Desa merupakan tempat terindah melepas lelah kehidupan kota yang penuh dengan kerumitan, desa merupakan rangkaian dusun yang menyatu menjadi satu dalam sebuah komunitas, desa merupakan tempat lahirku, lahir dan tumbuh dewasa, mengenal dunia mengenal hidup, mengenal pencipta dan yang dicipta, mengenal air dan diairi, mengenal angin dan diangini, mengenal segalanya meski yang kukenal bukanlah segalanya.
Sudut desa ini, adalah sudut sepi dan tempat menyempi para tetua menenangkan diri, tempat para tetua meneduhkan suka dan duka, tempat menyembuhkan luka yang tercipta oleh dunia luar. Sudut desa ini, kini tak lagi sebagai peneduh, tak ada lagi rimbunan pepohonan tinggi tempat burung tekukur bertengger, sudit desa ini, tak ada lagi kicauan burung yang terdengar menyambut pagi.
Di sudut desa ini, seakan terpaksa menjadi kota meski tak kan pernah menjadi kota. Dan sudut desa inilah, segala kebohongan dunia mulai tercipta, mengotori air, tanah dan udara desa, sehingga mengeringkan sungai-sungai mengalir deras, melayukan tumbuhan dan menggugurkan dedaunan.
Disudut desa ini, lihatlah terus terpampang wajah yang ingin maju kedepan tetapi tak sedikit pun menoleh kebelakang, didesa ini pula, dipaksa lahir politisi-politis yang kelak mengotori tatanan kearifan lokal.
kini bukanlah desa lokal dengan sejuta kearifannya, yang menjunjung tinggi adat budaya dan bahasa, masa kini tak lagi sebagai wilayah yang mampu menentukan nasibnya sendiri, sebagaimana dulu mampu menentukan masa depannya.
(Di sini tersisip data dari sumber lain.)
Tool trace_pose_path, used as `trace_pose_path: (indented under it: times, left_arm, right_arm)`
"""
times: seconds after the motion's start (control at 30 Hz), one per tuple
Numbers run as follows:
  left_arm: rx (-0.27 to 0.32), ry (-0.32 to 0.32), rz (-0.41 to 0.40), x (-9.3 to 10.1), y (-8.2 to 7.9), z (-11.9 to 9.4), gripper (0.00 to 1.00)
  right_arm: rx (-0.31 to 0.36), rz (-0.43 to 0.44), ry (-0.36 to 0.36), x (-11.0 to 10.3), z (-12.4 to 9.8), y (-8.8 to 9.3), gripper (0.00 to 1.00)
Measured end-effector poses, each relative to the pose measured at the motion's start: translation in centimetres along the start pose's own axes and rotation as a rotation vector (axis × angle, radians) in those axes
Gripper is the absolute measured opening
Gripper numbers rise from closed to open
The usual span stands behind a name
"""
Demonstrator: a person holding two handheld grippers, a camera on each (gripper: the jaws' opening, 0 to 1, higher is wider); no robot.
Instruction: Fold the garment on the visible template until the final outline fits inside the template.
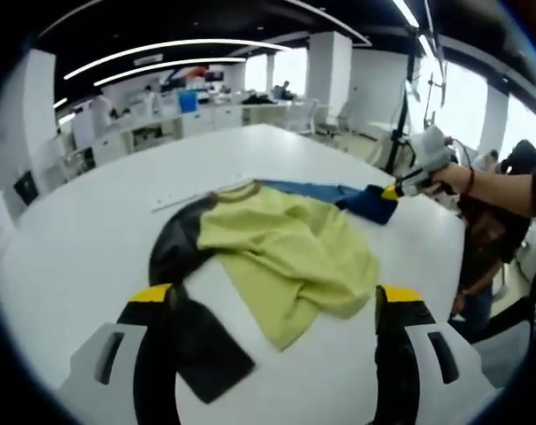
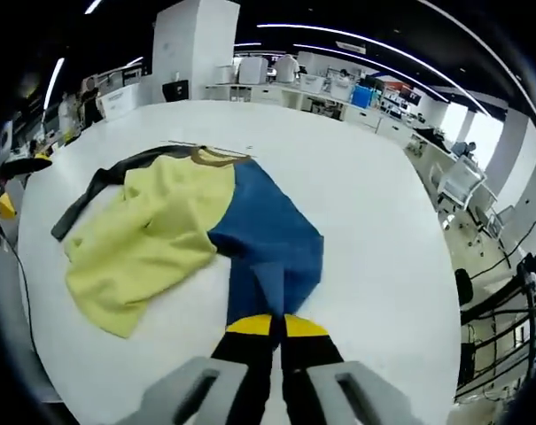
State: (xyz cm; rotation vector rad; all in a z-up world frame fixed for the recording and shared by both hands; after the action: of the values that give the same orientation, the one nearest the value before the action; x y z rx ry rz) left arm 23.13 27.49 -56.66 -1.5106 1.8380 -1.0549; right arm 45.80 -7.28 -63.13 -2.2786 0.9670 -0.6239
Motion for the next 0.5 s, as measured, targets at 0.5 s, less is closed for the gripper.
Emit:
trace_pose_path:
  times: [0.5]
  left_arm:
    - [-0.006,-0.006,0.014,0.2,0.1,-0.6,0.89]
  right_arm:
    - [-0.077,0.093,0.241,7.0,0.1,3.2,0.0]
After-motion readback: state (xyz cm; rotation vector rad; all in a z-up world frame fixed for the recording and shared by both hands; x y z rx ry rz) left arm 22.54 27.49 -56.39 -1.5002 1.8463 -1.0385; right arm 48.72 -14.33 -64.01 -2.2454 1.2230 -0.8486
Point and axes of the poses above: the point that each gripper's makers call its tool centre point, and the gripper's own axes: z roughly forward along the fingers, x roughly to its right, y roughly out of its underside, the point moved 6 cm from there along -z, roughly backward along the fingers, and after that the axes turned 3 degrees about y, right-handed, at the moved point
Saat ini desa ku harus pecah dan retak dengan puluhan komunitas desa yang masing-masing senang bersaing, padahal dulu wilayah ini bebas dari pengaruh mana pun bahkan diduga memiliki sebuah sejarah kerajaan sendiri, yang akhirnya dimusnahkan penakluk kulit putih biadab.
Sudut Desa makin sempit, ladang makin sempit karena dipaksa menjadi sawah yang tak menghasilkan apa-apa, sudut desa yang mulai disentuh keserakahan modern yang tak berpihak pada rakyat, sementara para pemimpinnya ikut terjebak pada politik modern. Desa ini seakan terlupakan, meski upaya peningkatan kesejahteraan terus dikobarkan.
Tetapi terus menambah deretan kemiskian negeri ini, padahal dulu, semiskin-miskinnya orang desa adalah mereka yang berkuda, memiliki sapi dan kambing dengan sehektar bidang tanah.
Air sungai tak sedingin dulu, tak sederas dulu, dan tak sejernih dulu. Tak sedikit racun mencemari sungai-sungai karena air sawah yang dilumuri obat pembasmi hama ikut mematikan ikan-ikan air tawar.
Gunung-gunungnya tak seindah dulu, karena kini dipaksa menjadi ladang hidup untuk menopang kehidupan manusia, tak ada lagi buah-buahan tumbuh secara merata, yang sedianya dipanen setiap tahun, karena tanahnya tak lagi cocok untuk ditanami.
Semuanya telah berubah, dipaksa menjadi modern tanpa di didik menjadi moderat, bahkan cenderung terjebak pada kekeliruan politik yang sarat dengan perpecahan diantara masyarakatnya.